* **WHAT YOU SHOULD DO**: Copy out the entries that follow exactly, leaving out the pictures.

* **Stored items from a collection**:
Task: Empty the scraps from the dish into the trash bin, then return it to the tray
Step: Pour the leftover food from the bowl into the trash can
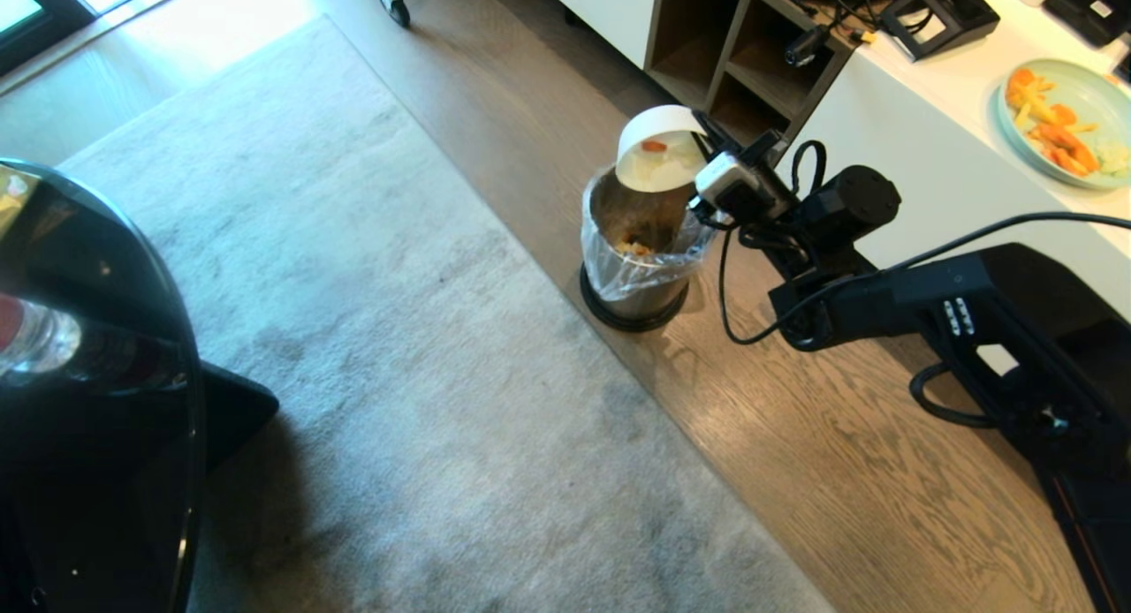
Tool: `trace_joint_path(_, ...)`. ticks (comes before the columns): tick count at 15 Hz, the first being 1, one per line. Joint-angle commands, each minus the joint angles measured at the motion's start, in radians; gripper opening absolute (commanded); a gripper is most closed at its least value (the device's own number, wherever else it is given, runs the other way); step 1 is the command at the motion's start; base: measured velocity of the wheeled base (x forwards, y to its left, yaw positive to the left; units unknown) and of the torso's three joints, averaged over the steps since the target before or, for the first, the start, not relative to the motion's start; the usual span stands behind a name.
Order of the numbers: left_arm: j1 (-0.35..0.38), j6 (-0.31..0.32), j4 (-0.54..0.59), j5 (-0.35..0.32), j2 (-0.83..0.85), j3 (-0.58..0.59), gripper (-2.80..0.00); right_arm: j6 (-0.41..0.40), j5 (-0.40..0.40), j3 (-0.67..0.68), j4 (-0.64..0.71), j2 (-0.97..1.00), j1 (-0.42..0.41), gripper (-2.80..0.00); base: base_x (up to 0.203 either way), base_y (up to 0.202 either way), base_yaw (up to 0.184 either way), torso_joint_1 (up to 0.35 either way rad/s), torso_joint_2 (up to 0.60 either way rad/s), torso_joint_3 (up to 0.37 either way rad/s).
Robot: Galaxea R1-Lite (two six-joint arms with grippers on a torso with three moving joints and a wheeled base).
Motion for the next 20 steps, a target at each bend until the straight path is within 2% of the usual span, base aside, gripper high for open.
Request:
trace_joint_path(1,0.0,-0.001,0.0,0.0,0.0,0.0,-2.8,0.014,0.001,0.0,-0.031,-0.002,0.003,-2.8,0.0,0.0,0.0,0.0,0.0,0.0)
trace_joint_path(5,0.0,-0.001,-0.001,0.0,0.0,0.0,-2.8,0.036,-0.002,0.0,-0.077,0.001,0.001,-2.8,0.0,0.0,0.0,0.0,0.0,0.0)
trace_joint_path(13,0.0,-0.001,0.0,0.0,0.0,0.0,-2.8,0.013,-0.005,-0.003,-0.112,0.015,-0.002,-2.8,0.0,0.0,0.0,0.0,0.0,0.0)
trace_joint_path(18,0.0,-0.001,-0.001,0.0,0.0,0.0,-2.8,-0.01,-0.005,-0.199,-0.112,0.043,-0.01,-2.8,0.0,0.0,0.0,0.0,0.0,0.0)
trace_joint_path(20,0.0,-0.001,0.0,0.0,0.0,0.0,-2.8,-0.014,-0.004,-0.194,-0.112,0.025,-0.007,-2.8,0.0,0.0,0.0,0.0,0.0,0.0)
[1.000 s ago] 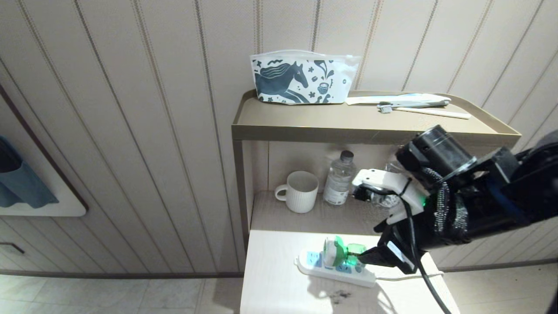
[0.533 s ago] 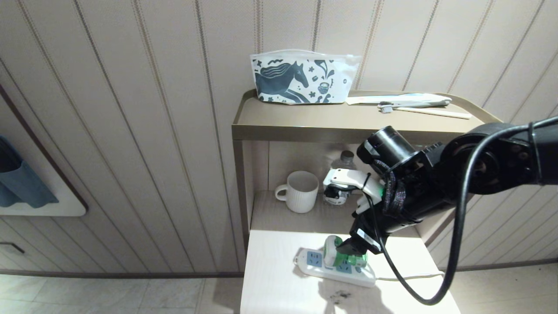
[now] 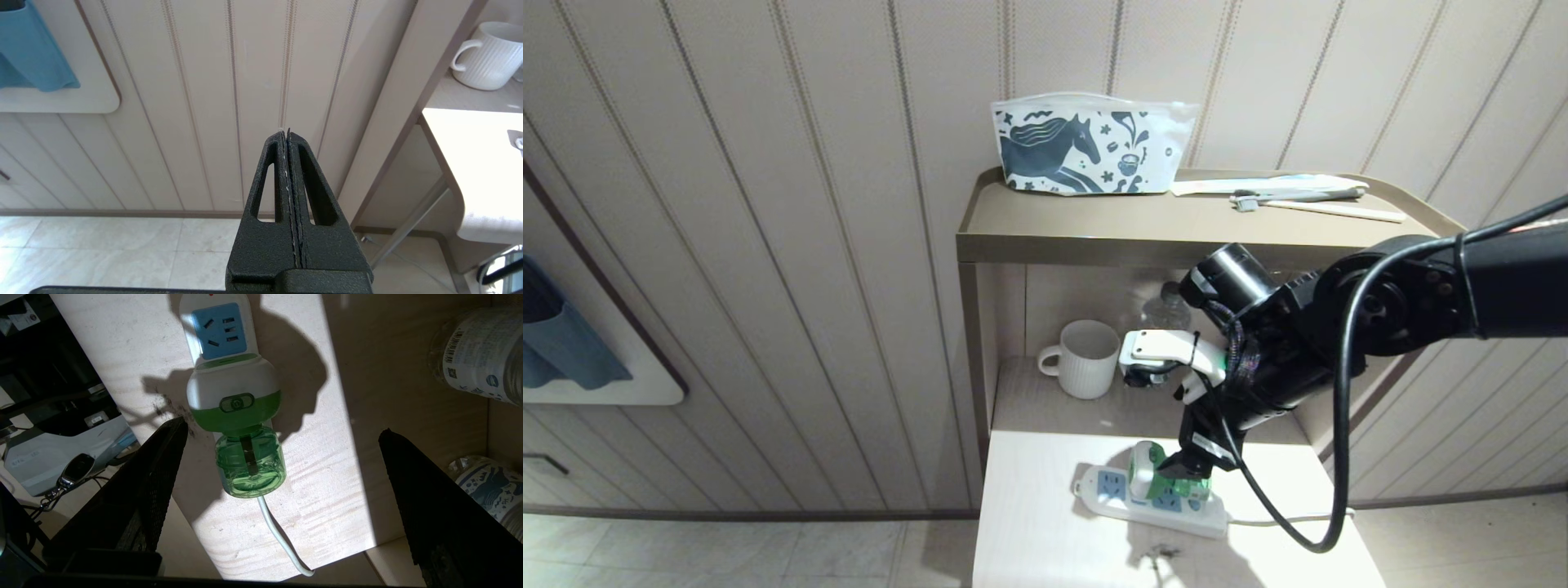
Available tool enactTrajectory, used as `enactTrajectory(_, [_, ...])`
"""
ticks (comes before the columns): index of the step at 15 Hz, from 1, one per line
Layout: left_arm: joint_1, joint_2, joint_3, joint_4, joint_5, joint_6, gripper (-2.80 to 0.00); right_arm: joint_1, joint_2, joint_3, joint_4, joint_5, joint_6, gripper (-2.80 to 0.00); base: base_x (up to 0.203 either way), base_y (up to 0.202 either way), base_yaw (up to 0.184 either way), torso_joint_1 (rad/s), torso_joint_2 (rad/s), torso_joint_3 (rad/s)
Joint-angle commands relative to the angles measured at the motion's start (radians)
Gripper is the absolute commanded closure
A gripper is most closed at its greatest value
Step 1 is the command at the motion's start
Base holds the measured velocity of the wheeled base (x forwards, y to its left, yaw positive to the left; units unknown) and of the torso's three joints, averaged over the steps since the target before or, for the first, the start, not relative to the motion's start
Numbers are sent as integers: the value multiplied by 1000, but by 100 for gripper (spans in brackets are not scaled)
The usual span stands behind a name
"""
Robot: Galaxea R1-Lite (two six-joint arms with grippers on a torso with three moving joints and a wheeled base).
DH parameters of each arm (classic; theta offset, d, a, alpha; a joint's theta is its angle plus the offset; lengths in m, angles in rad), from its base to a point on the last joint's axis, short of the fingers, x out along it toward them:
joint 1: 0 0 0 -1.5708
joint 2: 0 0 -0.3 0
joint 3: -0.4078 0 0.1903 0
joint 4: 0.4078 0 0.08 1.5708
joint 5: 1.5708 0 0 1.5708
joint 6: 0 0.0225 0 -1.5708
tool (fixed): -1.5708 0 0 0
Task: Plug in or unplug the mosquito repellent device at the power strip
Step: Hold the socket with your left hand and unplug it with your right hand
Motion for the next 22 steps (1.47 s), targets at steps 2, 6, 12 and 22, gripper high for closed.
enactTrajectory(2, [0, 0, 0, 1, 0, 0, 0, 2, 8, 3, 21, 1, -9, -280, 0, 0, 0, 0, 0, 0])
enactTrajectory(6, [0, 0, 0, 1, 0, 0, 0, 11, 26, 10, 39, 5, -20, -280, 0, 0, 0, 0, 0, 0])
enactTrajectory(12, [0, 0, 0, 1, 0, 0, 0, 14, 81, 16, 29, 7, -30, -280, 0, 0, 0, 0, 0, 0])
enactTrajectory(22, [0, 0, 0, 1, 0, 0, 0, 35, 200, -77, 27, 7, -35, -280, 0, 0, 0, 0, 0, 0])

* **SOLVED PROBLEM**:
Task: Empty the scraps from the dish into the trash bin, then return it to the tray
Step: Pour the leftover food from the bowl into the trash can
Tool: `trace_joint_path(_, ...)`. ticks (comes before the columns): tick count at 15 Hz, the first being 1, one per line. Joint-angle commands, each minus the joint angles measured at the motion's start, in radians; gripper opening absolute (commanded); a gripper is most closed at its least value (the device's own number, wherever else it is given, runs the other way); step 1 is the command at the motion's start; base: measured velocity of the wheeled base (x forwards, y to its left, yaw positive to the left; units unknown) and of the torso's three joints, averaged over the steps since the target before or, for the first, the start, not relative to the motion's start; the usual span stands behind a name.
Order of the numbers: left_arm: j1 (-0.35..0.38), j6 (-0.31..0.32), j4 (-0.54..0.59), j5 (-0.35..0.32), j2 (-0.83..0.85), j3 (-0.58..0.59), gripper (-2.80..0.00); right_arm: j6 (-0.41..0.40), j5 (-0.40..0.40), j3 (-0.67..0.68), j4 (-0.64..0.71), j2 (-0.97..1.00), j1 (-0.42..0.41), gripper (-2.80..0.00); base: base_x (up to 0.203 either way), base_y (up to 0.202 either way), base_yaw (up to 0.184 either way), torso_joint_1 (up to 0.35 either way rad/s), torso_joint_2 (up to 0.60 either way rad/s), torso_joint_3 (up to 0.37 either way rad/s).
Robot: Galaxea R1-Lite (two six-joint arms with grippers on a torso with three moving joints and a wheeled base).
Motion for the next 20 steps, a target at each bend until the straight path is within 2% of the usual span, base aside, gripper high for open.
Request:
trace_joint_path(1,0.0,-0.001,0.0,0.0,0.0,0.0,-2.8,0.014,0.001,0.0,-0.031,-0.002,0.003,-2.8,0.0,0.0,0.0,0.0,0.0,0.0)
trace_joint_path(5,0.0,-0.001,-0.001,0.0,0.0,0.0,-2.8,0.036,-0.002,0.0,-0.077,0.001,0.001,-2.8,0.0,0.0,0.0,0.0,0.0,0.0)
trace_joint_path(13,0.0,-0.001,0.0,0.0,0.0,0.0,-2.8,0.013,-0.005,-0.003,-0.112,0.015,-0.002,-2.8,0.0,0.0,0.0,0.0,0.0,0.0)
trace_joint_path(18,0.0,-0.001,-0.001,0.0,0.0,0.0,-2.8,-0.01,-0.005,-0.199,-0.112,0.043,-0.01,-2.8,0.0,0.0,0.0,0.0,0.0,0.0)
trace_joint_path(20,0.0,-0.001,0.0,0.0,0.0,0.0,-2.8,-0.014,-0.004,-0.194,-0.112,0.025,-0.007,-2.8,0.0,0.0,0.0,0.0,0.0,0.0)
[1.000 s ago] 
[0.533 s ago] 
[now] 
Available tool enactTrajectory, used as `enactTrajectory(_, [_, ...])`
"""
ticks (comes before the columns): index of the step at 15 Hz, from 1, one per line
Layout: left_arm: joint_1, joint_2, joint_3, joint_4, joint_5, joint_6, gripper (-2.80 to 0.00); right_arm: joint_1, joint_2, joint_3, joint_4, joint_5, joint_6, gripper (-2.80 to 0.00); base: base_x (up to 0.203 either way), base_y (up to 0.202 either way), base_yaw (up to 0.184 either way), torso_joint_1 (rad/s), torso_joint_2 (rad/s), torso_joint_3 (rad/s)
Joint-angle commands relative to the angles measured at the motion's start (radians)
Gripper is the absolute commanded closure
A gripper is most closed at its greatest value
Step 1 is the command at the motion's start
Base holds the measured velocity of the wheeled base (x forwards, y to its left, yaw positive to the left; units unknown) and of the torso's three joints, averaged over the steps since the target before or, for the first, the start, not relative to the motion's start
Numbers are sent as integers: the value multiplied by 1000, but by 100 for gripper (spans in brackets are not scaled)
The usual span stands behind a name
"""
Robot: Galaxea R1-Lite (two six-joint arms with grippers on a torso with three moving joints and a wheeled base).
DH parameters of each arm (classic; theta offset, d, a, alpha; a joint's theta is its angle plus the offset; lengths in m, angles in rad), from its base to a point on the last joint's axis, short of the fingers, x out along it toward them:
joint 1: 0 0 0 -1.5708
joint 2: 0 0 -0.3 0
joint 3: -0.4078 0 0.1903 0
joint 4: 0.4078 0 0.08 1.5708
joint 5: 1.5708 0 0 1.5708
joint 6: 0 0.0225 0 -1.5708
tool (fixed): -1.5708 0 0 0
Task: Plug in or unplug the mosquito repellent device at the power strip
Step: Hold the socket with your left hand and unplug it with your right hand
Motion for the next 22 steps (1.47 s), targets at steps 2, 6, 12 and 22, gripper high for closed.
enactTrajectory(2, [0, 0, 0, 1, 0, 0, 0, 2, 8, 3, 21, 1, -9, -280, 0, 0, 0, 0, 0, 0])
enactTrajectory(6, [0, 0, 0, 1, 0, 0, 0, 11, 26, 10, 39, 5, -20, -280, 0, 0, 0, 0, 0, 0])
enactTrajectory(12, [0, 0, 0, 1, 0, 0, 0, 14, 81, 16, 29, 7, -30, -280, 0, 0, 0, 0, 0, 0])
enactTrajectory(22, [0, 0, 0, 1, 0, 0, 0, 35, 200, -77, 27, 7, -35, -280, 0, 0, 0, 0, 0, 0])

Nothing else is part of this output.